The first thing you’ll probably notice about Oanh is not that she is blind but that she has a beautiful smile. Then you’ll no doubt notice that she speaks English well. Very well! This is truly remarkable given that she grew up in a small, rural farming community in a family where no one had any reason to speak English or even show an interest in it. Like most blind and visually impaired students throughout Vietnam, Oanh went to public school where she was surrounded by sighted students who often misunderstood her and sometimes slighted her or even discriminated against her in a variety of ways.
Nonetheless, unintimidated by the thoughts and actions of others, Oanh went on to complete her high school education. As with the majority of blind students throughout Vietnam, Oanh had to manage this without the benefit of having access to Braille to read and study, or take notes. Braille is only taught in the two schools for the blind in the northern part of Vietnam and in a few places in or near Ho Chi Minh City (Saigon). Thus she had to rely on listening, audio books and her memory in order to keep up in school.
Throughout her school years she maintained a strong interest in Vietnamese language and literature. Her favorite genre is short stories, but she enjoys reading about a wide variety of subjects, and self-help, in particular. One of her favorite books in this category is Dale Carnegie’s “How to Win Friends and Influence Enemies”. In addition to listening to audio books on YouTube she also uses YouTube to pursue her other two main interests, studying English and listening to music.
She has also learned some Korean and dreams of visiting Korea one day, an interest fueled by the beauty of its pop music and its movies, and because she perceives that there are many cultural parallels and similarities between Korea and Vietnam. Though she harbors this dream, however, she is still focused most of all on her English studies. She recognizes English as the language that can unlock the most opportunities, both in Vietnam and throughout the world. She also hopes that it may hold the key to one day earning a truly steady income.
In fact, Oanh’s short term goal is to go from working as a therapist to working as a receptionist which would involve greeting our guests, assisting them in choosing the right therapy, and finding the right therapist. Her positive attitude, her genuine interest in other people, and her love of the English language will, no doubt, prove to be considerable assets in achieving this goal. This interest in other people is one which has evolved over time. When living at home in her rural village she felt that people sometimes discriminated against her and often misunderstood her. Now that she is working, however, these attitudes have changed while at the same time she has begun to overcome her shyness and has established a better understanding of her own self. Her feeling about her blindness now is that it is just another of her many traits. In her own words, “Each person has his or her own qualities, some of which are advantages and some of which are not--I’m no different”.
When asked why she hasn’t pursued a university education, even though she graduated near the top of her class. she explained that she doesn’t feel she has the patience to go through the university system in Vietnam. She also believes that there are other, more suitable ways to develop herself, including taking advantage of online courses. Given her achievement in English, almost entirely undertaken on her own outside of school, there seems little doubt of this.

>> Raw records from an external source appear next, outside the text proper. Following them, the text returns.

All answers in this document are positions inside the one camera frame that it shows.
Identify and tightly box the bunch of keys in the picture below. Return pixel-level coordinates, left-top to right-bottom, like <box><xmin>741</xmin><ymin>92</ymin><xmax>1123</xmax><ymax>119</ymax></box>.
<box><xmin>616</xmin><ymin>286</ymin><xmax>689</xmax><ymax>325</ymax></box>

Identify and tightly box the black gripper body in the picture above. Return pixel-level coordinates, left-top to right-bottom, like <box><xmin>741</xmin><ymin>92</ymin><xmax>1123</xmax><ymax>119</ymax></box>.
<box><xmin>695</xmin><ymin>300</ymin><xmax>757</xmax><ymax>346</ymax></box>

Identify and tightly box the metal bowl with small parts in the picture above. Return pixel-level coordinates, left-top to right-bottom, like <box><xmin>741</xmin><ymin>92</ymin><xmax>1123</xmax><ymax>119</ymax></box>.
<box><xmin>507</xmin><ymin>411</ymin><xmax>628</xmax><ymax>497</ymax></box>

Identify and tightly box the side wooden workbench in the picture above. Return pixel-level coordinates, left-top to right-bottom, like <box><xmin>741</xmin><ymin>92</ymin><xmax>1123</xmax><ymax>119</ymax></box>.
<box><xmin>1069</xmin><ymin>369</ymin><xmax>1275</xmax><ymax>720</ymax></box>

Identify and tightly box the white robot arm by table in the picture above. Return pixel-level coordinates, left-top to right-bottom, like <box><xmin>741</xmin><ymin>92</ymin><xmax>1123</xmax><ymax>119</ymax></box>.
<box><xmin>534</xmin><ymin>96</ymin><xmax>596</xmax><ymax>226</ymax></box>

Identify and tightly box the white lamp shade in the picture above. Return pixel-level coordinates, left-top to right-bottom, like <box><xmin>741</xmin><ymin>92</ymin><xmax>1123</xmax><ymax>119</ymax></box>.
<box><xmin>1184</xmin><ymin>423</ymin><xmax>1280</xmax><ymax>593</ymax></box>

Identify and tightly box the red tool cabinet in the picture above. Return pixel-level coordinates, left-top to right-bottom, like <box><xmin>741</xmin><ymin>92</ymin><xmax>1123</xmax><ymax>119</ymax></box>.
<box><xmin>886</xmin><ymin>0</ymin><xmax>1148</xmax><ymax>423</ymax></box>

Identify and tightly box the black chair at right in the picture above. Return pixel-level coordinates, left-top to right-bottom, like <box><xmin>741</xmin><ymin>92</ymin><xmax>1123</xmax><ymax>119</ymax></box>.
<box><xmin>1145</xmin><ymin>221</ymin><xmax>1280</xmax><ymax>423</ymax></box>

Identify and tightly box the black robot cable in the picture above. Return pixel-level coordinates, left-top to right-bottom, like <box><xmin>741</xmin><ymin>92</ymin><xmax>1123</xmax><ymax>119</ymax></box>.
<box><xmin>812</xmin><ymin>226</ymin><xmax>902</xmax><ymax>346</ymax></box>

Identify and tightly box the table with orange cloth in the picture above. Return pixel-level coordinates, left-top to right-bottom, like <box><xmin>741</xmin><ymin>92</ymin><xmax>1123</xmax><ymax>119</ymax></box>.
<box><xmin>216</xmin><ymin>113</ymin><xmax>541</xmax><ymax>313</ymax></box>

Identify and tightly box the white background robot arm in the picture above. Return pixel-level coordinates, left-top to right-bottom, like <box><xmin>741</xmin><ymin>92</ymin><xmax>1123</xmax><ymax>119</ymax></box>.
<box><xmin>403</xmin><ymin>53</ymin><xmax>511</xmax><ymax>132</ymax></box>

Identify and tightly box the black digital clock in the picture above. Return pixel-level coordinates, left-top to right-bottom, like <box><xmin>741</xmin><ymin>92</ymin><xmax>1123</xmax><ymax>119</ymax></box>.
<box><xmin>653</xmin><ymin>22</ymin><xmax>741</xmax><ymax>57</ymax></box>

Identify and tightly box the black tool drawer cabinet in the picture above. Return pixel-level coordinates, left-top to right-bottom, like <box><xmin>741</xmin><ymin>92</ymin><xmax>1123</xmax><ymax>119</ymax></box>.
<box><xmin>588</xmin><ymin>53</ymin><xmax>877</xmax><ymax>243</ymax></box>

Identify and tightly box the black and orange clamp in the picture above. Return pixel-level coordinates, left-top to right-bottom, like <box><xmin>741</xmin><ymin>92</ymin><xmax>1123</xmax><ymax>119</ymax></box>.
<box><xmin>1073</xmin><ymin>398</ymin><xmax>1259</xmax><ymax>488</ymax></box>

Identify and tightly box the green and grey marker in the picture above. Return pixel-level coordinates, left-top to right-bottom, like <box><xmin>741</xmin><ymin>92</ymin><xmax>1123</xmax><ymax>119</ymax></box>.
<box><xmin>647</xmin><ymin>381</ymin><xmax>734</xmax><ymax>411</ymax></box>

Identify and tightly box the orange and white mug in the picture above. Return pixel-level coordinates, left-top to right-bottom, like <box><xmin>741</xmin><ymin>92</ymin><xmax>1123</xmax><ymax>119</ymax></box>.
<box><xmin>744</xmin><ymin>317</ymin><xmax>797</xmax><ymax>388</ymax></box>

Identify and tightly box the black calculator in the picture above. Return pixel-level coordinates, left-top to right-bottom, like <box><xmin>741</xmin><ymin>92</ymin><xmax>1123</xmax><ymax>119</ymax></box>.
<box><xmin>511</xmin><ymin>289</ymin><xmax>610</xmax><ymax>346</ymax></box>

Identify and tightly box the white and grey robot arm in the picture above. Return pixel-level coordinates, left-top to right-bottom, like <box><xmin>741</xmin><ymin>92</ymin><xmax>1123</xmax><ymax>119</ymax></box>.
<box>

In December of 2018 Oanh had an experience that is sure to influence her life in unexpected ways. While she and a friend were walking at night, without benefit of even a white cane to give warning to the surrounding traffic, she and her friend were both hit by an oncoming vehicle and Oanh suffered severe injuries to the head. She had to be hospitalized for three weeks, following which she had to continue her recovery at home for a period of six months. Returning to work she had to re-learn much of what she had been taught. Growing up she had no idea that such a thing as a white cane even existed, though she is now painfully aware of its importance, both as a guide for the blind and as a warning sign to the public that the user is likely unable to see and avoid things that sighted individuals will instinctively be able to avoid.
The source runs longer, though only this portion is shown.